We work in an Abelian category. Consider Yoneda extensions, i.e., the Abelian groups Ext$^n(C,A)$ consisting (for $n \ge 1$) of equivalence classes of exact sequences starting at $A$ and ending at $C$ with $n+1$ maps in between, with the Baer sum as operation. See this Wikipedia page for reference.
The datum of a length $1$ extension, i.e., of an element of Ext$^1(C,A)$ (for some $A$ and $C$), corresponds to the datum of a filtration of length $2$, i.e., to the datum of an object $B$ and of a subobject $A \subseteq B$. Indeed, I am just saying that a short exact sequence $$ 0 \to A \to B \to C \to 0$$ gives the same information as the filtration $0 \subseteq A \subseteq B$, since $C \cong B/A$.
My question is if there is any relation between length $n$ extensions and length $n+1$ filtrations in general.
More specifically, if I have a nontrivial filtration of length $n+1$, can I obtain some nontrivial extension of length $n$? Or the converse?
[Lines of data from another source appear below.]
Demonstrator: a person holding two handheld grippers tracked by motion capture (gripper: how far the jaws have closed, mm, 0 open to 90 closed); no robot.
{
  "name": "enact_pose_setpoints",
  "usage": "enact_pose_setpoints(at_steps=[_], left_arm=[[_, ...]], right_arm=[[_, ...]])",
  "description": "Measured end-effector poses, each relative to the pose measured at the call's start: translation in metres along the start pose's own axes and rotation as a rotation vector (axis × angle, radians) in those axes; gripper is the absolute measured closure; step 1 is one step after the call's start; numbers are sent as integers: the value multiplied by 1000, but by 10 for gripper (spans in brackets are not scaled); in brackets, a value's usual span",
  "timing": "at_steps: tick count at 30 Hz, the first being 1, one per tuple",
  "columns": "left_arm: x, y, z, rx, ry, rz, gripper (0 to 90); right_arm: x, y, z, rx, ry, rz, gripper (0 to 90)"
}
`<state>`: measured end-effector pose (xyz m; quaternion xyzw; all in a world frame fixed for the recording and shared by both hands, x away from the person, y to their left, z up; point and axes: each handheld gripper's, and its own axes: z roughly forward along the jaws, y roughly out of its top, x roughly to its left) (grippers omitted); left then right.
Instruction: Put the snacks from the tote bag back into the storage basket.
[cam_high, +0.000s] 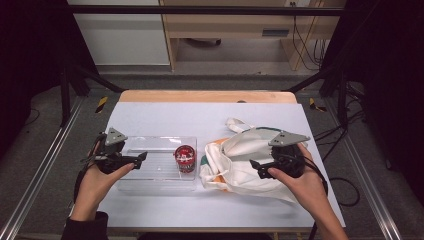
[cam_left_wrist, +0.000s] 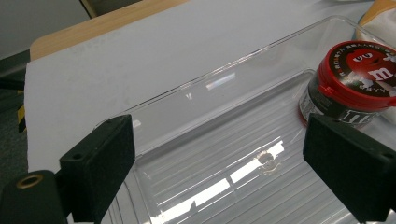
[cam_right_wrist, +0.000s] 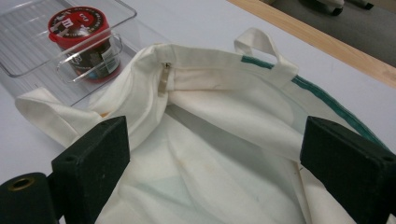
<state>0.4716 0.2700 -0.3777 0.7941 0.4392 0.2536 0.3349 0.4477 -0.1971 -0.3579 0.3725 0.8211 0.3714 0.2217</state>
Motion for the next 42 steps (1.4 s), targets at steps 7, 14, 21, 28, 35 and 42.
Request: enact_pose_setpoints(at_steps=[7,14,21,28,35,42], left_arm=[[2,-2,0,5,6,-5,91],[4,-3,2,14,6,-7,91],[8,-8,6,16,17,-23,90],[14,-11,5,5,25,-41,92],[18,-13,4,-1,37,-50,92],[22,-15,2,-2,42,-59,93]], right_arm=[[-11,-18,-8,4,-40,43,89],[-25,-36,-15,7,-95,84,89],[-41,-58,-19,14,-148,138,91],[-55,-75,-24,-10,-183,205,90],[-65,-92,-34,-40,-274,254,90],[-68,-117,-44,-88,-316,338,87]])
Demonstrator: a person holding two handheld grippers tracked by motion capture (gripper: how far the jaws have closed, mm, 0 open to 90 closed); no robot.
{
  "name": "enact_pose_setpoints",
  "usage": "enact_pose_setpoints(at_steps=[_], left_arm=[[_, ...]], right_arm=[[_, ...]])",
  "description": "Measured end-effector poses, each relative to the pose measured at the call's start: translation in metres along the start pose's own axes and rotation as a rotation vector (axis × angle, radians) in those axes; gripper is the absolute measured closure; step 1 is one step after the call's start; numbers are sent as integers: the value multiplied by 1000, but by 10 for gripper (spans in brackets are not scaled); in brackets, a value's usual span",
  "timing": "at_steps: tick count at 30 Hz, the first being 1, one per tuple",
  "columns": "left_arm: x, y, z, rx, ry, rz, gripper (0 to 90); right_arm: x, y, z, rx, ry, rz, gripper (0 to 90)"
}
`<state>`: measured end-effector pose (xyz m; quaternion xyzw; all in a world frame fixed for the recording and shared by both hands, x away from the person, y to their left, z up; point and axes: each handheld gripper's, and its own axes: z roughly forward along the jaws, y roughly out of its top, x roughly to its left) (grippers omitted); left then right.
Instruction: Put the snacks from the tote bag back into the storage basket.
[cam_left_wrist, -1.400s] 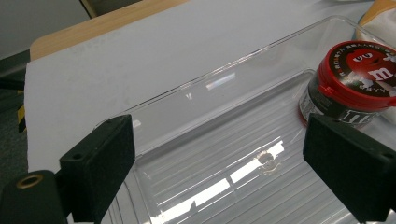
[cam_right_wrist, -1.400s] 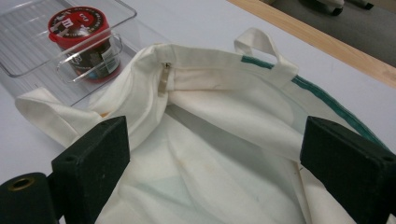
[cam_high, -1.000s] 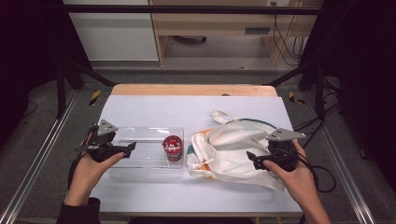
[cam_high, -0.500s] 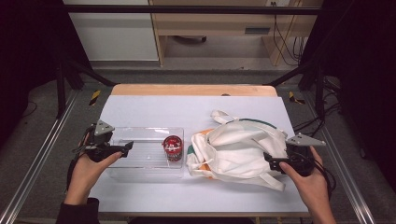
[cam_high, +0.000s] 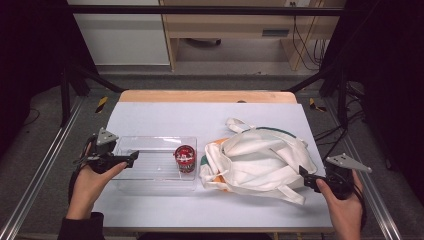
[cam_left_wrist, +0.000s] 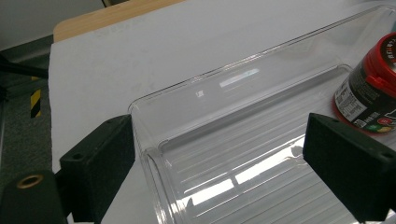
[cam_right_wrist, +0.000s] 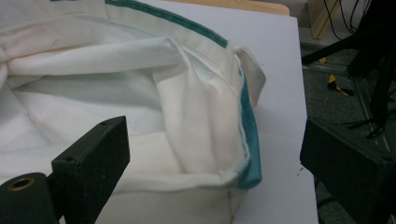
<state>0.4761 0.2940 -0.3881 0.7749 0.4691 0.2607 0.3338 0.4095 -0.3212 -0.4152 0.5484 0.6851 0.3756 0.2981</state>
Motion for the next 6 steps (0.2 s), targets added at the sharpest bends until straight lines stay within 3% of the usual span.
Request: enact_pose_setpoints(at_steps=[6], left_arm=[[-1,1,1,-5,-2,4,94]], right_arm=[[-6,-10,-3,-21,-13,51,80]])
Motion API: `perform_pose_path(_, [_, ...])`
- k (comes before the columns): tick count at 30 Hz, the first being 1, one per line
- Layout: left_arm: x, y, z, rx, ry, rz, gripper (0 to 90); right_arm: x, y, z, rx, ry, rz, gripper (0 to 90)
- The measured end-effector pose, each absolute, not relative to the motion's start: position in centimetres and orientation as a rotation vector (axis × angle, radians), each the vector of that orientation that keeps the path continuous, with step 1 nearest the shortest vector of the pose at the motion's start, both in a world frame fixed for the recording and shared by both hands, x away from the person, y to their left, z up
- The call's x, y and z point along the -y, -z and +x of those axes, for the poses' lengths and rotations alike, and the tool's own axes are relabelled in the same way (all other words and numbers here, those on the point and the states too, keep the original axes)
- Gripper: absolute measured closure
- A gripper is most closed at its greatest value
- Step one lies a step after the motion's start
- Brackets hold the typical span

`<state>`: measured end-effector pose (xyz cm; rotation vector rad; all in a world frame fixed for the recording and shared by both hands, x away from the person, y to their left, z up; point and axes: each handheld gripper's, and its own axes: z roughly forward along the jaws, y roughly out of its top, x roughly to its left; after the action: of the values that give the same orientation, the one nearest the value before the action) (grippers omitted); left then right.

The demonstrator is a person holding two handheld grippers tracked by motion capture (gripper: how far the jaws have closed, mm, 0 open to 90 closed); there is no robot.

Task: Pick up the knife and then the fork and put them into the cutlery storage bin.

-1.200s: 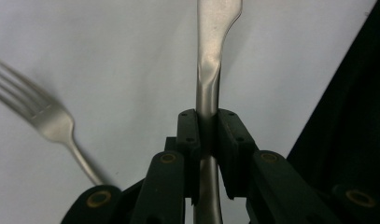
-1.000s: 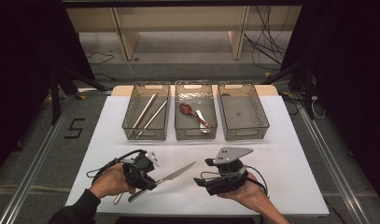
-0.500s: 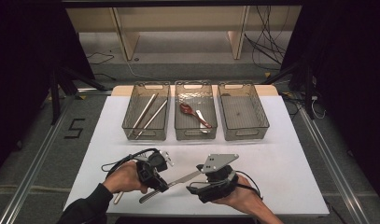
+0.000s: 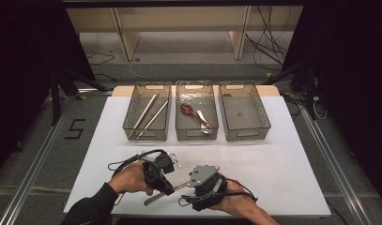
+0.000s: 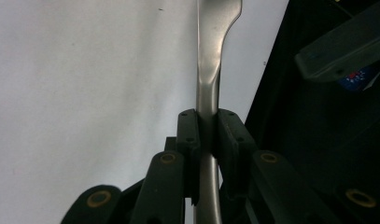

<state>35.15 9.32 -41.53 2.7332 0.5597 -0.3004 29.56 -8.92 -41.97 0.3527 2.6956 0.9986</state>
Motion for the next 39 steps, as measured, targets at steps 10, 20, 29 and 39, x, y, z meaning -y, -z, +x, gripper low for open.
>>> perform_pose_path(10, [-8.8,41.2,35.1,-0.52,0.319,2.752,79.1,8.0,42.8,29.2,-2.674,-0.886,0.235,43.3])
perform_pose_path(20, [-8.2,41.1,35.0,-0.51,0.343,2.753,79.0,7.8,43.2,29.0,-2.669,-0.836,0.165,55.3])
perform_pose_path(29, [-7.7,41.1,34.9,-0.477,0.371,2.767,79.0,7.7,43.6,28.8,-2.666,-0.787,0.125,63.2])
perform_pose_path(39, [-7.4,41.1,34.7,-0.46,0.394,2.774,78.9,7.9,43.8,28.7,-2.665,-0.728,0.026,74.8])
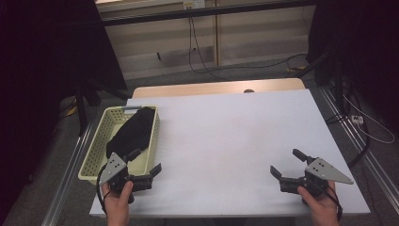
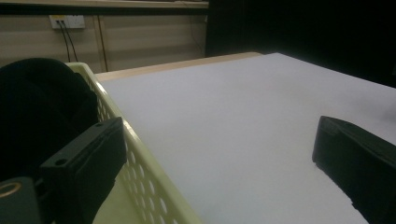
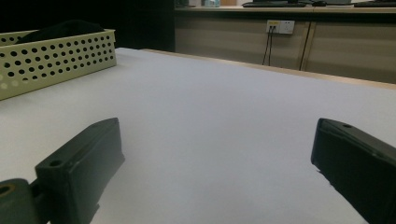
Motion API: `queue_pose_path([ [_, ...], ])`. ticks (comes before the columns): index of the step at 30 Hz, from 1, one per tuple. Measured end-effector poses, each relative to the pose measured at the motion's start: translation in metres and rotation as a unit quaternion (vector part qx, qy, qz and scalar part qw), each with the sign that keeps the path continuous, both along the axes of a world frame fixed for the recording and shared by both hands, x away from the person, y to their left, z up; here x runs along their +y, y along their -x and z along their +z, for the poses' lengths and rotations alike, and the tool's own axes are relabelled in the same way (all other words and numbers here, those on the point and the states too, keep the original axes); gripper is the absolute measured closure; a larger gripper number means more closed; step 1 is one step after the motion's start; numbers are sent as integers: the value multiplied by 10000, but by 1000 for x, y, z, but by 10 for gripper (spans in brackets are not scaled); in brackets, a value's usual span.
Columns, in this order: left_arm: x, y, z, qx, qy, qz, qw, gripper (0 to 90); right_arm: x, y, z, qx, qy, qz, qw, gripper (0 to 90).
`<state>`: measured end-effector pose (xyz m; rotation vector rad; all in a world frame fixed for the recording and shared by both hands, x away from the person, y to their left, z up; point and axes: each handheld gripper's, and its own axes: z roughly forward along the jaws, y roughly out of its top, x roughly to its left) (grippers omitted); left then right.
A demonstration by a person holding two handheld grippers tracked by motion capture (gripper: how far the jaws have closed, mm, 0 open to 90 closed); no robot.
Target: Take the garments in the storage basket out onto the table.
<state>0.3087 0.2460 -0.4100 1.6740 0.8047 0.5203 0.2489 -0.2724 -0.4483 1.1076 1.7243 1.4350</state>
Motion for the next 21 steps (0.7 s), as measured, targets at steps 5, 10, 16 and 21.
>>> queue_pose_path([
  [5, 0, 0, 0, 10, -6, 10, 10000, 32, -1, 0, 0, -12, 19, -6, 10000, 15],
  [10, -1, 1, 5, -25, 25, 7, 10000, 32, -2, 0, -1, 19, -10, -26, 10000, 15],
  [16, -1, 2, 13, -49, 68, 53, 10000, 31, -4, 1, 0, -4, -10, -59, 10000, 15],
  [21, 1, 0, 27, -49, 165, 78, 9998, 32, -6, 2, 0, 1, -20, -114, 9999, 16],
])
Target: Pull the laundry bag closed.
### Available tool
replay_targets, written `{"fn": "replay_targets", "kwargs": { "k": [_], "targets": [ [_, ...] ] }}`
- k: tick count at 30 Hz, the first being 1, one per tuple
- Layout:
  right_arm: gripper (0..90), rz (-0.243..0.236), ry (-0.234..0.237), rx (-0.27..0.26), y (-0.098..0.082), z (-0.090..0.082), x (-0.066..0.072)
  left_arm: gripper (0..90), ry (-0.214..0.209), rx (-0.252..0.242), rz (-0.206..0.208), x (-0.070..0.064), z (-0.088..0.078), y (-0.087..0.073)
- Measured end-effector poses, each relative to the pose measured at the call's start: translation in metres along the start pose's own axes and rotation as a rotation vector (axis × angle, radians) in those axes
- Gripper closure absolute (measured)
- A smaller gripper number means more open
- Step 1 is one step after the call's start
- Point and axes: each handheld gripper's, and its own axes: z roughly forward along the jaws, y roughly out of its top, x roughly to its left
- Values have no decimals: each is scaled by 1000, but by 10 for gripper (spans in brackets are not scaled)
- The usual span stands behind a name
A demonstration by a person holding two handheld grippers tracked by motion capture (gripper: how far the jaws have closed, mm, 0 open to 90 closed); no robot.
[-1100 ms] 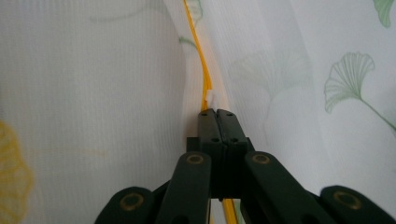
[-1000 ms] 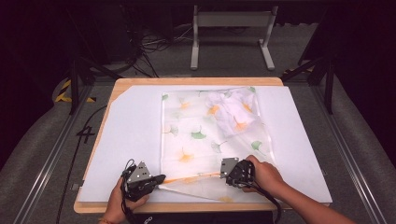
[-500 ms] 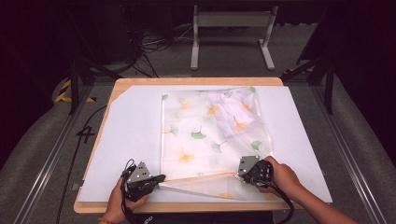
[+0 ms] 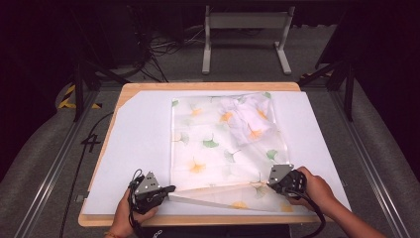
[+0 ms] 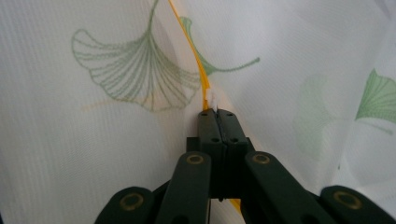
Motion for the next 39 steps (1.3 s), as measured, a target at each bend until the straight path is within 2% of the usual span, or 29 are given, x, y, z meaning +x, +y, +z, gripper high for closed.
{"fn": "replay_targets", "kwargs": {
  "k": [1, 3, 5, 7, 8, 9, 12, 17, 27, 33, 39],
  "targets": [
    [900, -2, -1, 4, -2, -1, -1, 900, 1, 1, 1, 0, 0, 0],
    [900, 31, -3, -3, -7, -3, -2, 900, 1, 0, 1, 0, 0, 0],
    [900, 32, -7, 6, -13, -5, -4, 900, -1, -1, 1, 0, 0, 0],
    [900, 55, -15, 4, -18, -7, -5, 900, -1, 0, 1, 0, 0, 0],
    [900, 42, -8, 5, -20, -8, -6, 900, -1, -1, 1, 0, 0, 0],
    [900, 65, -9, -4, -22, -8, -7, 900, -1, 0, 1, 0, 0, 0],
    [900, 84, -11, -12, -28, -10, -10, 900, -5, -1, -5, 0, 0, 0],
    [900, 96, -14, -9, -32, -12, -9, 900, -6, -4, -5, 0, 0, 0],
    [900, 69, -52, 37, -33, -20, -9, 900, -4, -3, -5, 1, 0, 0],
    [900, 76, -52, 37, -34, -24, -9, 900, -4, -3, -4, 1, 0, -1],
    [900, 72, -94, 39, -34, -25, -8, 900, -8, -4, -7, 1, 0, 0]
  ]
}}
This is already not so clear for $n=2$ (and we can stick to this case, if it makes things easier). An exact sequence
$$ 0 \to A \overset{\alpha}{\to} B \overset{\beta}{\to} C \overset{\gamma}{\to} D \to 0$$
is the same thing as the two short exact sequences
$$ 0 \to A \to B \to \ker(\gamma) \to 0 \quad \text{and} \quad 0 \to \ker(\gamma) \to C \to D \to 0,$$
but this is not the kind of thing that I am looking for, because this gives me two filtrations of length $2$ and not a single one of length $3$, which is what I would like to obtain somehow.